When Is Debt A Problem?
Debt assists a business until the business has trouble paying it off, either with new capital or with free cash flow. Ultimately, if the company can't fulfill its legal obligations to repay debt, shareholders could walk away with nothing. While that is not too common, we often do see indebted companies permanently diluting shareholders because lenders force them to raise capital at a distressed price. Having said that, the most common situation is where a company manages its debt reasonably well - and to its own advantage. When we examine debt levels, we first consider both cash and debt levels, together.

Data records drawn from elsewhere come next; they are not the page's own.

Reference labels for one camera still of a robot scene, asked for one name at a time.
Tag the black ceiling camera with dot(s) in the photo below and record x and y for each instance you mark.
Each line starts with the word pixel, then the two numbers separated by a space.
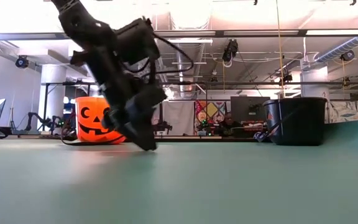
pixel 347 55
pixel 21 62

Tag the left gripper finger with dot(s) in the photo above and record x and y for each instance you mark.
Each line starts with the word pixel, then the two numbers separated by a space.
pixel 110 119
pixel 143 137

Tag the person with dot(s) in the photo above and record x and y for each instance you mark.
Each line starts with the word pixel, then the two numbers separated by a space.
pixel 228 124

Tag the white hanging sheet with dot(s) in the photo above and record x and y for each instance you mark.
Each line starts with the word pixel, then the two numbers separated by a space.
pixel 179 115

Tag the black pumpkin bucket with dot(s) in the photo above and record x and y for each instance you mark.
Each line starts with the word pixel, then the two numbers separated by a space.
pixel 300 124

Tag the white ceiling light fixture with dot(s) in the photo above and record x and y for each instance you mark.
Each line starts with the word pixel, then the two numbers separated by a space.
pixel 197 41

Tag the orange pumpkin bucket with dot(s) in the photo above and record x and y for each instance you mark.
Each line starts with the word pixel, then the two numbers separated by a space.
pixel 92 124

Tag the grey overhead frame beam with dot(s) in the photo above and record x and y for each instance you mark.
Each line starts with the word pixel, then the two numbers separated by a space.
pixel 228 33

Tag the leaf patterned wall panel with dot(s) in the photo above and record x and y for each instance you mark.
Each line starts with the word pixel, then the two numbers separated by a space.
pixel 353 110

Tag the colourful patchwork quilt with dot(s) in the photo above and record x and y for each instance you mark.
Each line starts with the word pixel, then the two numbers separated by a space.
pixel 211 110

View our latest analysis for Shockwave Medical
What Is Shockwave Medical's Debt?
The image below, which you can click on for greater detail, shows that at March 2023 Shockwave Medical had debt of US$104.2m, up from US$17.3m in one year. But it also has US$416.9m in cash to offset that, meaning it has US$312.6m net cash.
A Look At Shockwave Medical's Liabilities
According to the last reported balance sheet, Shockwave Medical had liabilities of US$142.0m due within 12 months, and liabilities of US$70.6m due beyond 12 months. Offsetting this, it had US$416.9m in cash and US$84.3m in receivables that were due within 12 months. So it actually has US$288.6m more liquid assets than total liabilities.
This surplus suggests that Shockwave Medical has a conservative balance sheet, and could probably eliminate its debt without much difficulty. Succinctly put, Shockwave Medical boasts net cash, so it's fair to say it does not have a heavy debt load!
Even more impressive was the fact that Shockwave Medical grew its EBIT by 364% over twelve months. That boost will make it even easier to pay down debt going forward. There's no doubt that we learn most about debt from the balance sheet. But ultimately the future profitability of the business will decide if Shockwave Medical can strengthen its balance sheet over time. So if you want to see what the professionals think, you might find this free report on analyst profit forecasts to be interesting.
Finally, a business needs free cash flow to pay off debt; accounting profits just don't cut it. Shockwave Medical may have net cash on the balance sheet, but it is still interesting to look at how well the business converts its earnings before interest and tax (EBIT) to free cash flow, because that will influence both its need for, and its capacity to manage debt. Over the most recent two years, Shockwave Medical recorded free cash flow worth 79% of its EBIT, which is around normal, given free cash flow excludes interest and tax. This free cash flow puts the company in a good position to pay down debt, when appropriate.
Summing Up
While we empathize with investors who find debt concerning, you should keep in mind that Shockwave Medical has net cash of US$312.6m, as well as more liquid assets than liabilities. And we liked the look of last year's 364% year-on-year EBIT growth. So we don't think Shockwave Medical's use of debt is risky. When analysing debt levels, the balance sheet is the obvious place to start. However, not all investment risk resides within the balance sheet - far from it. These risks can be hard to spot. Every company has them, and we've spotted 3 warning signs for Shockwave Medical (of which 1 is potentially serious!) you should know about.
If, after all that, you're more interested in a fast growing company with a rock-solid balance sheet, then check out our list of net cash growth stocks without delay.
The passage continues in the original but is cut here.